*Exercise prompt*
Reproduce the lines below verbatim. Pictures are to be omitted.

*Data provided*
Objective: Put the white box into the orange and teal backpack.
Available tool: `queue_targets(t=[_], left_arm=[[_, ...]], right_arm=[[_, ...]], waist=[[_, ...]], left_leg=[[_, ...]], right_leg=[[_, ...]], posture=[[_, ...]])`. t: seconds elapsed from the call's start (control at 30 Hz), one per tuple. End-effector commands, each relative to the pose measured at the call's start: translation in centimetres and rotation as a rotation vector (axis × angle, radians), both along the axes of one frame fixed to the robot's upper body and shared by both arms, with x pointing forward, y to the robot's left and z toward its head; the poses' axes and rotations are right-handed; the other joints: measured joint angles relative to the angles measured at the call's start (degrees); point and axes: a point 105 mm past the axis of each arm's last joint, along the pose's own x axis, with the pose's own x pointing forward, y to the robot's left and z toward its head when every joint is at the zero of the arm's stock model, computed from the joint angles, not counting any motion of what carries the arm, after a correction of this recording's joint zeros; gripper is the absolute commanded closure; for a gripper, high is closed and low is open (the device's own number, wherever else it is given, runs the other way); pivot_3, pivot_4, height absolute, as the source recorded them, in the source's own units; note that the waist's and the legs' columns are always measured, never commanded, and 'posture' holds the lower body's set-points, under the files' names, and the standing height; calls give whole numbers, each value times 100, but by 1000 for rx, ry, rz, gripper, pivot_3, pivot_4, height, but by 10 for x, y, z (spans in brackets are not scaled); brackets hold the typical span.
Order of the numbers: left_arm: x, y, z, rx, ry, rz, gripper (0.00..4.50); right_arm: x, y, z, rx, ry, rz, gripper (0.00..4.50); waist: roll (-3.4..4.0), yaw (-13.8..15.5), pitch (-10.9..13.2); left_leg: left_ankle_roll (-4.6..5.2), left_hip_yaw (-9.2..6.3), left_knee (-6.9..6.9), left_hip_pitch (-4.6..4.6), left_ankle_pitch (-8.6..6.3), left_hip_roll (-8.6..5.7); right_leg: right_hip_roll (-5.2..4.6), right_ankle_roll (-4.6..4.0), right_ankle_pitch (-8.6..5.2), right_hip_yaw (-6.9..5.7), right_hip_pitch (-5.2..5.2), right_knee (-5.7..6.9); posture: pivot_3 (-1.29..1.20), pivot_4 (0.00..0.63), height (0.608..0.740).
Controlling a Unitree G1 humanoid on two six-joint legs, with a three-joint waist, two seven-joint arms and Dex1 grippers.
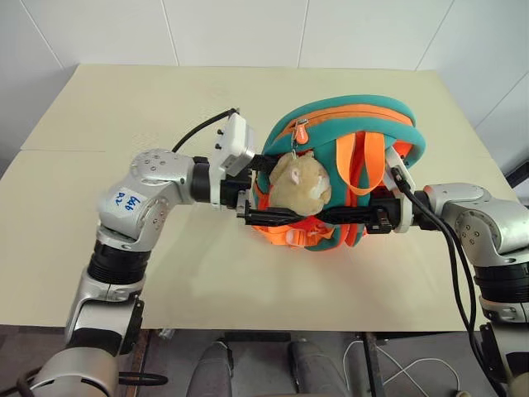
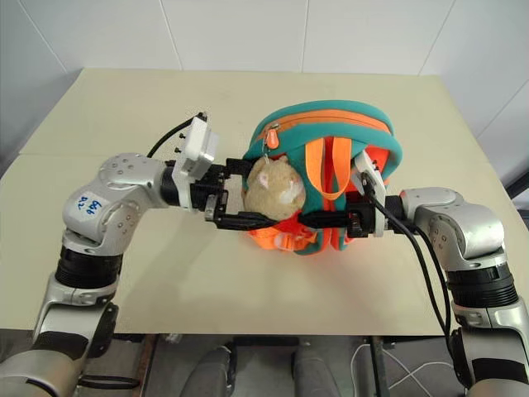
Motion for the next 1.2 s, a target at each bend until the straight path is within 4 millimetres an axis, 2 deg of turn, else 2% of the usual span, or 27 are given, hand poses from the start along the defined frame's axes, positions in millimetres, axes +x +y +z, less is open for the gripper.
queue_targets(t=[0.03,0.2,0.33,0.4,0.43,0.53,0.63,0.73,0.83,0.93,1.03,1.13,1.2], left_arm=[[-3,4,14,-51,-45,17,46],[-2,17,14,-26,-52,34,1527],[4,48,24,43,-85,66,2626],[12,61,31,62,-106,113,2959],[15,66,33,66,-110,133,2959],[31,100,50,99,-159,260,2959],[40,118,33,158,-144,306,2959],[52,124,12,151,-108,335,2959],[64,121,-5,110,-67,352,2959],[76,106,-44,161,-40,340,2959],[85,94,-70,129,68,342,2959],[89,84,-91,154,134,314,2959],[88,79,-97,168,146,289,2959]], right_arm=[[-4,2,5,8,-30,15,4500],[-4,2,5,9,-31,9,4500],[-3,2,4,9,-30,4,4500],[-3,2,4,9,-31,3,4500],[-3,2,3,9,-31,3,4500],[-4,0,3,13,-36,-10,4500],[-6,-1,3,18,-38,-20,4500],[-7,0,1,19,-38,-27,4500],[-7,0,1,30,-38,-39,4500],[-9,2,0,43,-33,-45,4500],[-9,4,-1,53,-30,-48,4500],[-9,6,-1,61,-27,-50,4500],[-9,6,-1,64,-27,-53,4500]], waist=[[0,0,0],[0,-2,0],[0,-20,0],[0,-10,0],[0,-7,0],[0,-18,0],[3,-34,-1],[4,-9,-2],[3,4,-2],[3,11,-2],[3,18,-2],[3,9,-2],[3,15,-2]], left_leg=[[0,-1,0,0,0,1],[-1,0,2,0,0,-1],[-1,1,-2,1,1,0],[-1,0,-4,2,1,0],[-1,0,-3,2,1,-1],[-1,1,-2,1,1,-1],[-1,3,-13,4,0,1],[-1,3,-16,5,0,2],[-1,3,-8,4,0,2],[-1,2,-4,5,0,0],[0,2,-1,4,0,0],[0,2,-2,4,0,0],[0,1,-2,4,0,0]], right_leg=[[1,0,0,0,0,1],[0,1,0,0,1,1],[1,0,0,0,0,-1],[1,0,0,0,0,-2],[1,0,0,0,0,-3],[1,0,0,0,1,-5],[2,-3,-2,0,-1,-7],[1,-6,-4,0,-1,-8],[1,-6,-4,-1,0,-4],[0,-4,-2,0,3,-1],[0,-3,-1,0,3,1],[1,-2,-1,0,1,3],[2,-3,-1,-1,1,2]], posture=[[0,150,740],[0,150,740],[0,150,740],[0,150,740],[0,150,740],[0,150,740],[0,150,740],[0,150,740],[0,150,740],[0,150,740],[0,150,740],[0,150,740],[0,150,740]])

*Task solution*
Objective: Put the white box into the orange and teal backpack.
Available tool: `queue_targets(t=[_], left_arm=[[_, ...]], right_arm=[[_, ...]], waist=[[_, ...]], left_leg=[[_, ...]], right_leg=[[_, ...]], posture=[[_, ...]])`. t: seconds elapsed from the call's start (control at 30 Hz), one per tuple. End-effector commands, each relative to the pose measured at the call's start: translation in centimetres and rotation as a rotation vector (axis × angle, radians), both along the axes of one frame fixed to the robot's upper body and shared by both arms, with x pointing forward, y to the robot's left and z toward its head; the poses' axes and rotations are right-handed; the other joints: measured joint angles relative to the angles measured at the call's start (degrees); point and axes: a point 105 mm past the axis of each arm's last joint, along the pose's own x axis, with the pose's own x pointing forward, y to the robot's left and z toward its head when every joint is at the zero of the arm's stock model, computed from the joint angles, not counting any motion of what carries the arm, after a correction of this recording's joint zeros; gripper is the absolute commanded closure; for a gripper, high is closed and low is open (the device's own number, wherever else it is given, runs the other way); pivot_3, pivot_4, height absolute, as the source recorded them, in the source's own units; note that the waist's and the legs' columns are always measured, never commanded, and 'posture' holds the lower body's set-points, under the files' names, and the standing height; calls give whole numbers, each value times 100, but by 1000 for rx, ry, rz, gripper, pivot_3, pivot_4, height, but by 10 for x, y, z (spans in brackets are not scaled); brackets hold the typical span.
Order of the numbers: left_arm: x, y, z, rx, ry, rz, gripper (0.00..4.50); right_arm: x, y, z, rx, ry, rz, gripper (0.00..4.50); waist: roll (-3.4..4.0), yaw (-13.8..15.5), pitch (-10.9..13.2); left_leg: left_ankle_roll (-4.6..5.2), left_hip_yaw (-9.2..6.3), left_knee (-6.9..6.9), left_hip_pitch (-4.6..4.6), left_ankle_pitch (-8.6..6.3), left_hip_roll (-8.6..5.7); right_leg: right_hip_roll (-5.2..4.6), right_ankle_roll (-4.6..4.0), right_ankle_pitch (-8.6..5.2), right_hip_yaw (-6.9..5.7), right_hip_pitch (-5.2..5.2), right_knee (-5.7..6.9); posture: pivot_3 (-1.29..1.20), pivot_4 (0.00..0.63), height (0.608..0.740).
Controlling a Unitree G1 humanoid on two six-joint legs, with a three-joint waist, two seven-joint arms and Dex1 grippers.
Motion for the next 1.2 s, a target at each bend until the straight path is within 4 millimetres an axis, 2 deg of turn, else 2% of the usual span, or 27 are given, hand poses from the start along the defined frame's axes, positions in millimetres, axes +x +y +z, less is open for the gripper.
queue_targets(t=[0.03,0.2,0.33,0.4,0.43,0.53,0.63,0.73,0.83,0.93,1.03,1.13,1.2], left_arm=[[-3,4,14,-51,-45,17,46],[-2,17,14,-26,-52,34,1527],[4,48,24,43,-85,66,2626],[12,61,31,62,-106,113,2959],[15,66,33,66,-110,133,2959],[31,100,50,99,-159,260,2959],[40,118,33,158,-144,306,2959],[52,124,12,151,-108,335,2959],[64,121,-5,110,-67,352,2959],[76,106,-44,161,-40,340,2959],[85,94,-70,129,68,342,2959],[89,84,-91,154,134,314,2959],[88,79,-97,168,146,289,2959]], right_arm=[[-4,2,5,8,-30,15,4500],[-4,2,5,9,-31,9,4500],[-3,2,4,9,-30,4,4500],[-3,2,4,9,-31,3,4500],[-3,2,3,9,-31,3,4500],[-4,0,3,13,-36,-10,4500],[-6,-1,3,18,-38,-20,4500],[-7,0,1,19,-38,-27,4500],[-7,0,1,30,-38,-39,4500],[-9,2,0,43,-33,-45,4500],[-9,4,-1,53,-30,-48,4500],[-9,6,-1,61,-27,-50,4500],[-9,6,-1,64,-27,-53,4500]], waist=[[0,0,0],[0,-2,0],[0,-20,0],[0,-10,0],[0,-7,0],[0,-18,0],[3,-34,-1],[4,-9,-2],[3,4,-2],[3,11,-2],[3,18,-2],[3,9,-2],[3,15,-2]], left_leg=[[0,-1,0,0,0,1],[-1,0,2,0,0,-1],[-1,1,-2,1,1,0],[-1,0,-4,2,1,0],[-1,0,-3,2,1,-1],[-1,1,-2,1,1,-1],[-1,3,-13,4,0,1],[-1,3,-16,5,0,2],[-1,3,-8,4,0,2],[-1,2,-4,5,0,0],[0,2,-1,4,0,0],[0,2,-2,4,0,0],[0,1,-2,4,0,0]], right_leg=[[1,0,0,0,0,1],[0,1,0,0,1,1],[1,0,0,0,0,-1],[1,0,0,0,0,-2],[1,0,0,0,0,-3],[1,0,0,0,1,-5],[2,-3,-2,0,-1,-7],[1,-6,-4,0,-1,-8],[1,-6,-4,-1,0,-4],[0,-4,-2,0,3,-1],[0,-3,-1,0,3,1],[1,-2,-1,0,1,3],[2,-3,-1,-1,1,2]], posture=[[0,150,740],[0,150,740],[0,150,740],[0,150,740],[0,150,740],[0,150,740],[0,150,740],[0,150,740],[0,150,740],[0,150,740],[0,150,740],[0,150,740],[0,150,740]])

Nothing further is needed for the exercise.